### WORKING DATA
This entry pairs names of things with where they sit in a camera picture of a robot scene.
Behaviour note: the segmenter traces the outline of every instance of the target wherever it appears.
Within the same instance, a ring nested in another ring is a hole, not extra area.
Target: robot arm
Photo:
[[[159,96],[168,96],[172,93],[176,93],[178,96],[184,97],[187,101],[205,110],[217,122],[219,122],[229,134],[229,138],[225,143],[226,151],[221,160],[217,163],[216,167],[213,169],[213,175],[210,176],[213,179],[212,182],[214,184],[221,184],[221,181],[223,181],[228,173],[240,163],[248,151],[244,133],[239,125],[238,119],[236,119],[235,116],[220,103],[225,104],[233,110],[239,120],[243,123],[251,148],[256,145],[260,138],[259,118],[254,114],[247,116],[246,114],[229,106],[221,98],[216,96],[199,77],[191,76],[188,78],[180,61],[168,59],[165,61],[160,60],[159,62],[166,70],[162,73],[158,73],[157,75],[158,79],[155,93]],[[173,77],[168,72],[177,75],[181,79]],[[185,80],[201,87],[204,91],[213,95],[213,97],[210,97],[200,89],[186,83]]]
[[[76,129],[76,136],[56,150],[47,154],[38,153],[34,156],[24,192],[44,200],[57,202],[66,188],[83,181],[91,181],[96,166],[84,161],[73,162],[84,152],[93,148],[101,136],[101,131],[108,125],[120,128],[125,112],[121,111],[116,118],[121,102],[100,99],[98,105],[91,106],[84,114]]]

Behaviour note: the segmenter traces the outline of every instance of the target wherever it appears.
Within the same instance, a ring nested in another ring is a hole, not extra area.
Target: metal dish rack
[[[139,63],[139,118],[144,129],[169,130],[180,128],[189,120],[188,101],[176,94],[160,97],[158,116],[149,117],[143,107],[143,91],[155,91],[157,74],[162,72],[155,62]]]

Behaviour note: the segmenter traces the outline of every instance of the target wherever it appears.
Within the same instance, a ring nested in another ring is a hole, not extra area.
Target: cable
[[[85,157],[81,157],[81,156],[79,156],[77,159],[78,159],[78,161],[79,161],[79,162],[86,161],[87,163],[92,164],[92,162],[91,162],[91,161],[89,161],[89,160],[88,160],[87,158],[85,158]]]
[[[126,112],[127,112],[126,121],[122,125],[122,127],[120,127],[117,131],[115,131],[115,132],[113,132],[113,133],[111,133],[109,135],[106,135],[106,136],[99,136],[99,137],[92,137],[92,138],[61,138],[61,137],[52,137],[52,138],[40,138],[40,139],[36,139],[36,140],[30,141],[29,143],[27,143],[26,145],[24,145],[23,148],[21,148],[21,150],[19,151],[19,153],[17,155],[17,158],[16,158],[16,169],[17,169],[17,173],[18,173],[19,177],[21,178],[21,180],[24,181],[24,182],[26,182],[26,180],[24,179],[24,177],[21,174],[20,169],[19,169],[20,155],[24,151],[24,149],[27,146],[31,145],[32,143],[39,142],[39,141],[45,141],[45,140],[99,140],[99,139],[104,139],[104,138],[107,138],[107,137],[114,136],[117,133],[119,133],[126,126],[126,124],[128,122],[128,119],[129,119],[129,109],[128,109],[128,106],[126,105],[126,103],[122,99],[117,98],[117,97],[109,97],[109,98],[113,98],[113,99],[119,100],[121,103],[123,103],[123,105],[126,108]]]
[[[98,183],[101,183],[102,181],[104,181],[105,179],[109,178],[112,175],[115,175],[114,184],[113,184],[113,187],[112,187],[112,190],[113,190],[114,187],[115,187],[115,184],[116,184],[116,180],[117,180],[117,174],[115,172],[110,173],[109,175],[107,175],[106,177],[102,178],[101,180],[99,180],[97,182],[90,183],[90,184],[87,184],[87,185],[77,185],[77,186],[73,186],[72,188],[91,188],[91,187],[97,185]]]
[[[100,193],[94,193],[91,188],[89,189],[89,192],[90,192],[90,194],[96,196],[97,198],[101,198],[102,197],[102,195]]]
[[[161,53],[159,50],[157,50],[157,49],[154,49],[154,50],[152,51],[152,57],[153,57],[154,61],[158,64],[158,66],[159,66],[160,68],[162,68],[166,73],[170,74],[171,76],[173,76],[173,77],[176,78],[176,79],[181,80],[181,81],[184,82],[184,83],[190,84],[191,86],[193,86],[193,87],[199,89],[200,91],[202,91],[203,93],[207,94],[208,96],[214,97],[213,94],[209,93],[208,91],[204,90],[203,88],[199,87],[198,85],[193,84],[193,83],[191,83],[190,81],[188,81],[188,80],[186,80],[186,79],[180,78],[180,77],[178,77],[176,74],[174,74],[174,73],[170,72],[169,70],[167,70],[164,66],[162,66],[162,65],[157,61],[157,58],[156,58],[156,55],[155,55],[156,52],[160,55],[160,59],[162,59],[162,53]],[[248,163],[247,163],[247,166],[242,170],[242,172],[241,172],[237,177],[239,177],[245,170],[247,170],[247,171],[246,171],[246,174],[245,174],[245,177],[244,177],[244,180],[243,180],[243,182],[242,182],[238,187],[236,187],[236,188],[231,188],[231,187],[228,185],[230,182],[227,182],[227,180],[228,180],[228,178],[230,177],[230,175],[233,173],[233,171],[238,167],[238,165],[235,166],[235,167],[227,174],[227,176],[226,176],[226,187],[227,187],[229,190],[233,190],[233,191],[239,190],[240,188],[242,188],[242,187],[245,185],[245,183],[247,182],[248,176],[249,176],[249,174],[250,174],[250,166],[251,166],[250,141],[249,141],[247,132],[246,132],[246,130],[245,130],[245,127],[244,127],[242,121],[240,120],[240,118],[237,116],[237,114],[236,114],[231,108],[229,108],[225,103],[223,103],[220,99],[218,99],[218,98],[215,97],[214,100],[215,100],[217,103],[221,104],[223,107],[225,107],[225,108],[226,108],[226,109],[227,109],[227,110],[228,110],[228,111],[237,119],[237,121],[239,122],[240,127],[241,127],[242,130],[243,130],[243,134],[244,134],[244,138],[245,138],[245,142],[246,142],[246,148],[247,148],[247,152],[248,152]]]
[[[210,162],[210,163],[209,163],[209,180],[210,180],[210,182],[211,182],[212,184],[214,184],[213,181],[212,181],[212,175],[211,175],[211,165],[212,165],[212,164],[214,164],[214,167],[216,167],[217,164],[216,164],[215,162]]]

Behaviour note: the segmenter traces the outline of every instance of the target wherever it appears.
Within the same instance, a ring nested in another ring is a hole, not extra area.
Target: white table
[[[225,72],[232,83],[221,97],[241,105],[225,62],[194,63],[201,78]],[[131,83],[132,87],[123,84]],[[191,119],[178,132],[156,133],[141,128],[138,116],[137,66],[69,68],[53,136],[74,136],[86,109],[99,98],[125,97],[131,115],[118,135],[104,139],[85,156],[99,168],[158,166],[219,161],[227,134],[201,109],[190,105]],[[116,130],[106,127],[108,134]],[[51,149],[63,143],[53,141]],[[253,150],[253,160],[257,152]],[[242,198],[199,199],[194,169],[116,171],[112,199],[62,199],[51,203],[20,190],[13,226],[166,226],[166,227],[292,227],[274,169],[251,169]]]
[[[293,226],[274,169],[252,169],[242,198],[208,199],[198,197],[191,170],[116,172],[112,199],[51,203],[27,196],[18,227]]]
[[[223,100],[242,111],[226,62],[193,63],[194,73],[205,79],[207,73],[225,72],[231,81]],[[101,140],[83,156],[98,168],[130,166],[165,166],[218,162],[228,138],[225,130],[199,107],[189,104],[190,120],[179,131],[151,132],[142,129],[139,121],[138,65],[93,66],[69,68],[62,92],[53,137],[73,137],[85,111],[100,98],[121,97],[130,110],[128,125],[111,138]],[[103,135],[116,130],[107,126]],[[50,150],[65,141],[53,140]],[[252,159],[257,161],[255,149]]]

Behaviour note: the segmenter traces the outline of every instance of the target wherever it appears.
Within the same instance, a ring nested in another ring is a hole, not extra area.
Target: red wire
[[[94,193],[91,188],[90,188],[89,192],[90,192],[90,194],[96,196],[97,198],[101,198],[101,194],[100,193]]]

### PROBLEM TO SOLVE
Check each line of the data above for the string "robot", then report how many lines have it, with no other words.

### YOUR SOLUTION
2